Hallie shook her head. “Not for long. I know it sounds bad, but…”
His mouth dropped a little at the shock of her callousness. “I’m only up and walking because he helped you heal me.”
“He only did that because he needs something from me.”
“He already had you. He coulda let me die, and he didn’t. I ain’t paying that back like this!”
He grabbed his pack and looked for anything he thought could help, but he knew it was worthless. Nothing in his pack would fix crushed bone.
Hallie’s pallor contrasted heavily with the freckles across her nose and cheeks. “He allowed Correa to torture me and Kase.”
When she put it that way…maybe Niels was being too kind. But that didn’t sound like the Hallie he knew. What had happened to the Hallie who wept when his family’s lamb had died after breaking its leg too badly to be fixed? What had happened to the Hallie who’d cried over a book with a cracked spine like most folk wept at funerals? What had happened to the Hallie who’d—
“Niels,” she snapped, interrupting his worries. “What are you waiting for?”
He chewed on the edge of his tongue and looked back at the King.
Correa had tortured her, not the King. The King might have ordered Niels’ family killed, but he hadn’t done the deed.
There were always consequences, intended and not, when you had that much power. If the Cerl King had been looking in his family’s faces when he’d ordered them killed, would he have still given the order? A faceless enemy was much easier to harm, to hate, than one you had to look in the eye.

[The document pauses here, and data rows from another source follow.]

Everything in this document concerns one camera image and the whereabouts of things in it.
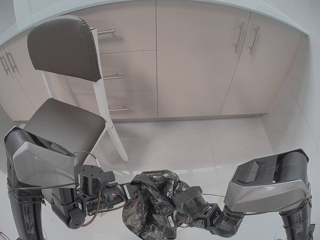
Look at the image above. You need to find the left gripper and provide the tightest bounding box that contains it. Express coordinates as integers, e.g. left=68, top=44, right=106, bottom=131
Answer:
left=101, top=182, right=133, bottom=209

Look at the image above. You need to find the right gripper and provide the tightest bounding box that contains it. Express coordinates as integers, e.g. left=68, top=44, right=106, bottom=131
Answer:
left=163, top=210, right=192, bottom=229

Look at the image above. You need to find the black plastic bag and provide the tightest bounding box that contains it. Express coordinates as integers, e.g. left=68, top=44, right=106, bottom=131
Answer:
left=122, top=169, right=192, bottom=240

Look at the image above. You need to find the grey padded white-framed chair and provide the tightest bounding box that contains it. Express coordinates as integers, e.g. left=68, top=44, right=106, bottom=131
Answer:
left=19, top=15, right=130, bottom=218

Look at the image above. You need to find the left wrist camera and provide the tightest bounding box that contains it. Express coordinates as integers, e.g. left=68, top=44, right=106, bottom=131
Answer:
left=104, top=171, right=116, bottom=186

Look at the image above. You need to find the black cable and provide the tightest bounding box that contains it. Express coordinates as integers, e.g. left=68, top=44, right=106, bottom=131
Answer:
left=74, top=151, right=100, bottom=167

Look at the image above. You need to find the beige cabinet with metal handles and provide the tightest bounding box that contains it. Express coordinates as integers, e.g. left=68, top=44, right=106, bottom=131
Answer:
left=0, top=0, right=310, bottom=122

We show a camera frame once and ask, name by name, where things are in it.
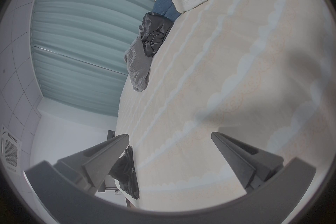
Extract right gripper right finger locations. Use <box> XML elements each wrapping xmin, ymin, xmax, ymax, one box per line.
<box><xmin>211</xmin><ymin>132</ymin><xmax>284</xmax><ymax>189</ymax></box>

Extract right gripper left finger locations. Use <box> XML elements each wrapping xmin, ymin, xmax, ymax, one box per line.
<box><xmin>54</xmin><ymin>134</ymin><xmax>130</xmax><ymax>191</ymax></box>

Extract bed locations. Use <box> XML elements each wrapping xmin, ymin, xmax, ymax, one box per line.
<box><xmin>115</xmin><ymin>0</ymin><xmax>336</xmax><ymax>212</ymax></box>

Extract black trousers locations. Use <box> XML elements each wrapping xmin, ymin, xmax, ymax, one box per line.
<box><xmin>110</xmin><ymin>145</ymin><xmax>140</xmax><ymax>200</ymax></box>

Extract blue-green curtain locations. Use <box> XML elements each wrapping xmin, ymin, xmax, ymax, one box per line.
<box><xmin>31</xmin><ymin>46</ymin><xmax>130</xmax><ymax>117</ymax></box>
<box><xmin>31</xmin><ymin>0</ymin><xmax>165</xmax><ymax>75</ymax></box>

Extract white ceiling air conditioner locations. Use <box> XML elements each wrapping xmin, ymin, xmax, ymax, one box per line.
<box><xmin>0</xmin><ymin>125</ymin><xmax>23</xmax><ymax>171</ymax></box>

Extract grey garment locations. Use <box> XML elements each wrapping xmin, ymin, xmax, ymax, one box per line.
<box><xmin>124</xmin><ymin>34</ymin><xmax>153</xmax><ymax>93</ymax></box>

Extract black garment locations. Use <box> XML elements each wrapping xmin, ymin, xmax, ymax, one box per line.
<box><xmin>140</xmin><ymin>11</ymin><xmax>174</xmax><ymax>58</ymax></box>

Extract blue garment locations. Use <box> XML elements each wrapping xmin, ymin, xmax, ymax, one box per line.
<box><xmin>152</xmin><ymin>0</ymin><xmax>182</xmax><ymax>21</ymax></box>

A scream came from the corridor they’d just exited. Fely had caught up quick enough after all; she stumbled forward, face bloodless and pale as a new star. “Heal him! Heal him now!”
Hallie moved out of the way just as Fely fell on her knees at the Cerl King’s head. “I can’t. I don’t…I failed earlier. I don’t have the right—”
“Use this!” She thrust her locket into Hallie’s hands. “He can’t die, he can’t, he…he can’t. Heal him.”
Hallie simply shook her head this time.
“Without him, wealldie, do you understand?” Fely looked up, angry now, cheeks wet with tears. “Do it!”
Hallie clutched the locket in her fist. Niels put his fingers to the King’s wrist again. His vision swam; the pain in his head increased with each passing second. He blinked away the darkness at the edge of his vision. He couldn’t succumb to the migraine now. He had to fight it. Blasted Fogs.
The pulse beneath his fingers was erratic, weaker than before. He was no medic, but he guessed they only had minutes, if that. “Hurry, Hal.”